Ghana’s economy is showing signs of recovery. GDP grew by 5.7% in 2024, supported by strong activity in the services and industrial sectors. The country also recorded a trade surplus of US$4.1 billion in the first four months of 2025, and a current account surplus of US$2.1 billion in Q1—largely driven by gold and cobalt exports. Gross international reserves currently stand at US$10.7 billion, offering 4.7 months of import cover.

The Ghanaian cedi has appreciated by 24% against the U.S. dollar in 2025, reversing a sharp 90.2% depreciation in 2024. Dr. Asiama, however, stressed that the Bank of Ghana is not targeting a specific exchange rate level. “The cedi is trying to discover an optimal path. We monitor movements relative to inflation—and that guides our interventions,” he explained.

He also dismissed speculation that the recent cedi appreciation is being artificially managed, emphasizing that current stability reflects “deliberate, coordinated and credible policy action.”

Dr.
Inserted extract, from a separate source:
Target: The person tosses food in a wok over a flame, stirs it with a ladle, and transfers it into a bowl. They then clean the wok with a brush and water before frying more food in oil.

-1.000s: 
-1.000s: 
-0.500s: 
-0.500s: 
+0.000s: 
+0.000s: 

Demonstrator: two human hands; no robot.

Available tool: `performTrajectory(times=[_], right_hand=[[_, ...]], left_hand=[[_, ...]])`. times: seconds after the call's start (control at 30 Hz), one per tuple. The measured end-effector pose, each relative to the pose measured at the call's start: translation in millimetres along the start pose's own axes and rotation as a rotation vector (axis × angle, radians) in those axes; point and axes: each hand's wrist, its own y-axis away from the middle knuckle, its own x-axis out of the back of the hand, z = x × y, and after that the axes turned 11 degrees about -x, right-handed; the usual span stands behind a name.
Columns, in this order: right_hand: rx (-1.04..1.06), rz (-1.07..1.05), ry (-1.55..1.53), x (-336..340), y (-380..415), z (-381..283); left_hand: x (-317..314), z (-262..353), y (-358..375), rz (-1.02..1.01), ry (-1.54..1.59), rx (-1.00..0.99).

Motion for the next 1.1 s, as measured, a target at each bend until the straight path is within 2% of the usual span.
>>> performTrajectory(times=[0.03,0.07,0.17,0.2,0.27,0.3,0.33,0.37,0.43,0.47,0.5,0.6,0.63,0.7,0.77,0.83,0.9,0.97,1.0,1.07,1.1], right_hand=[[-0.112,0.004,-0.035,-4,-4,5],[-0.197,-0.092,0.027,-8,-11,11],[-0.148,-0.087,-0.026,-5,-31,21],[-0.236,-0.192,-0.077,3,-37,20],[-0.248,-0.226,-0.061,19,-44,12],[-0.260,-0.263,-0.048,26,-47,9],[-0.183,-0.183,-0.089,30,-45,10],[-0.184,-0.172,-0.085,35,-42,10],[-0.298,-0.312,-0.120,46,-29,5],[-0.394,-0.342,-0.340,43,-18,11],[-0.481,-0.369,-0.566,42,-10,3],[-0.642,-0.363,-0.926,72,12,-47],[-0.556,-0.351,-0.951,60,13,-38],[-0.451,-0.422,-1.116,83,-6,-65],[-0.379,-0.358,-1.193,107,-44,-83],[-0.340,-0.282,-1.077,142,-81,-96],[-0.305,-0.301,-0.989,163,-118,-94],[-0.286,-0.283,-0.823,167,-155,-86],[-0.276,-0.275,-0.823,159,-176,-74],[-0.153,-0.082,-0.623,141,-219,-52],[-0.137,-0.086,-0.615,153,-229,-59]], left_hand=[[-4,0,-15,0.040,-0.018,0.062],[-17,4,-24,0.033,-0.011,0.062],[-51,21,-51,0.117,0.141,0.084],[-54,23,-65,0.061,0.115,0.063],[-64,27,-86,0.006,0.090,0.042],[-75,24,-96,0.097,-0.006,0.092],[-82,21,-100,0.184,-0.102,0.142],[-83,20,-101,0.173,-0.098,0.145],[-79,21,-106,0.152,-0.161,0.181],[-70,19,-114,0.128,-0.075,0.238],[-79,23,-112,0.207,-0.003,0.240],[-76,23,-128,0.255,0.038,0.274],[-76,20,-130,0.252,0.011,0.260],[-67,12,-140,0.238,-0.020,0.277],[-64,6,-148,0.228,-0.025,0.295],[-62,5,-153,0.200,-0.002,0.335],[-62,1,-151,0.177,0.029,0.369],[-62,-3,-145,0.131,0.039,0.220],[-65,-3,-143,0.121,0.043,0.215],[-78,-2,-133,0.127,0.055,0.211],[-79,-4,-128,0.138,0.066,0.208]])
Asiama proposed closer collaboration between the central bank and AGI, suggesting the establishment of structured engagement platforms. These would include quarterly forums on credit access and FX policy, joint research initiatives to identify regulatory bottlenecks, and improved communication around financial regulations.

“The most valuable currency is not printed on paper or stored in vaults, but the trust of people in the economy,” he remarked, adding that the BoG aims to increasingly support private sector-led expansion, particularly in industry, exports, and job creation.

While acknowledging concerns over Ghana’s external debt sustainability, especially following debt relief from the Official Creditors Committee co-chaired by France and China, Dr. Asiama assured that the central bank is fully prepared to manage future repayments.

“We have a profile of all major payments due in the next year or two, and a projected cash flow framework to guide us,” he said.

Efforts to strengthen the cedi’s stability will also focus on reducing forex reserve leakages through the Ghana Gold Board and improving tracking of remittance inflows.

In closing, Dr. Asiama urged the business community to view the current macroeconomic stability not as a temporary respite, but as a platform for long-term growth: “The stabilisation we are witnessing today is real, even though it is fragile. It must be protected, deepened, and translated into sustained, broad-based development.”